The present building in Romanesque revival style with elements of Jugendstil was designed by Ludwig Becker. He used part of the previous church as a transept in the back of the new building, now serving as a chapel for baptisms. He also retained the windows and the entrance in the west, and the turret. Building was completed in 1915.

The choir of the new church faces west, with a high tower on the side, covered with a double-arched elongated cupola. The interior is covered with coffered barrel vaults. All vaults are decorated with painting. The glass windows are by August Martin from Wiesbaden, notably of the chancel windows with the Seven Sacraments behind the pulpit. The church contains three altars: the Virgin Mary Altar from 1915, and the High Altar and the Sacred Heart Altar, added in 1930, all created in Hans Steinlein's Eltville workshop.

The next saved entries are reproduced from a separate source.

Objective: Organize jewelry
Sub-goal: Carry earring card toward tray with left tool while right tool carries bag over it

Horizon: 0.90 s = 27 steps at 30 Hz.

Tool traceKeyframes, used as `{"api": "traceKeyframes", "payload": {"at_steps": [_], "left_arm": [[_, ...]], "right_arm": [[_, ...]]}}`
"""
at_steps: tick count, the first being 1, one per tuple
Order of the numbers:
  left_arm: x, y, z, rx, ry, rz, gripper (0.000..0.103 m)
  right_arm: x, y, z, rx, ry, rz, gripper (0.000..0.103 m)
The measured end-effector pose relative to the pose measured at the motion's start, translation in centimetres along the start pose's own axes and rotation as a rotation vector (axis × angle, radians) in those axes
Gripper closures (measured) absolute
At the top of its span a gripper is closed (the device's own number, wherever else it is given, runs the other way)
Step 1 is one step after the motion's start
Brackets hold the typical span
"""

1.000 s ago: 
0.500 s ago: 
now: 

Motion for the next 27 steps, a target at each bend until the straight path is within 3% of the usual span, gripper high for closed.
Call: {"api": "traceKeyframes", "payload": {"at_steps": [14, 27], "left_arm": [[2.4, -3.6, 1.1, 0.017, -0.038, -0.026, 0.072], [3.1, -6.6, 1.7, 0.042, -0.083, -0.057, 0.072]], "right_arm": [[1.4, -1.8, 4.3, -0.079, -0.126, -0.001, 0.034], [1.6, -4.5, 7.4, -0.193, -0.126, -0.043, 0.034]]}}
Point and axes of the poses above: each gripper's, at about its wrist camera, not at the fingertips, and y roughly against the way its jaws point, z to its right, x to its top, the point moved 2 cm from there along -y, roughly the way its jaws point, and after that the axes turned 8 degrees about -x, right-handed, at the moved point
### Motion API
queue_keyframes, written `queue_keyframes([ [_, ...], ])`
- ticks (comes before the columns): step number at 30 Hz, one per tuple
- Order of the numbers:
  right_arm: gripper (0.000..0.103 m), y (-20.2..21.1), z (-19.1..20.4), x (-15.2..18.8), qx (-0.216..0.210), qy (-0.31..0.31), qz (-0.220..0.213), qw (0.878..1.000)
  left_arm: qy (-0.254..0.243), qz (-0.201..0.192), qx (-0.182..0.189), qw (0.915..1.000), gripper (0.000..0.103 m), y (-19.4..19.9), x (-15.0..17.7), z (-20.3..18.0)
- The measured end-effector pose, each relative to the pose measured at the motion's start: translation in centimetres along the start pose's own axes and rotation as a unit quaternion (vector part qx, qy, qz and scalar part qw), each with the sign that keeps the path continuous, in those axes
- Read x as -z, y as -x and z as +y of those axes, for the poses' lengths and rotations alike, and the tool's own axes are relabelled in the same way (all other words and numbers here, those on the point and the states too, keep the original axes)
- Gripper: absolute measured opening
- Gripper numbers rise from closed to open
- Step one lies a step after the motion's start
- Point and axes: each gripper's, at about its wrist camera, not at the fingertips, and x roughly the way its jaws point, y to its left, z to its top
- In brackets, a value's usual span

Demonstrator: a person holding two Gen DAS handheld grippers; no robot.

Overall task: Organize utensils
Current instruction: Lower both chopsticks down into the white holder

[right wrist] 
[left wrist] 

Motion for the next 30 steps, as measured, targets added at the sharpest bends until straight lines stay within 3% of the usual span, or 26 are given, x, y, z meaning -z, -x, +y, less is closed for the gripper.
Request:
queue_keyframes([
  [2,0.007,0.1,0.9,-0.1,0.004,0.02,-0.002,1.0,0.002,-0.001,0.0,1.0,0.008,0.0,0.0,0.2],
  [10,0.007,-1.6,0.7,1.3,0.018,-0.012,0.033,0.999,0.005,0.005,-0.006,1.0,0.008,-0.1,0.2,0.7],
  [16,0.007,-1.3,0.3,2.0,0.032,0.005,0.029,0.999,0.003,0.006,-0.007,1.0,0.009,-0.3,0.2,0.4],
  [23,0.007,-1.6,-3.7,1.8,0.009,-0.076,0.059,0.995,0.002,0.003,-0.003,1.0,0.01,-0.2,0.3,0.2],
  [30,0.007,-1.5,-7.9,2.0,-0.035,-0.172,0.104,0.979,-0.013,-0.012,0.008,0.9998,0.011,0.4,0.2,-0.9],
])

The pipe organ, with 36 stops, three manuals and pedal, was built in 1936 by Eduard Wagenbach. It is suitable for music of the Romantic era. The church is a venue of the Rheingau Musik Festival; the vocal ensemble Voces8 appeared on 14 July 2022 with a program named Stardust, of music from William Byrd to Nat King Cole. It was recorded to be aired in the ARD Radio Festival of the German public broadcasters.

The parish is part of the Diocese of Limburg. Other churches within the parish St. Martinus are Christ König in Okriftel and St. Martin in Eddersheim.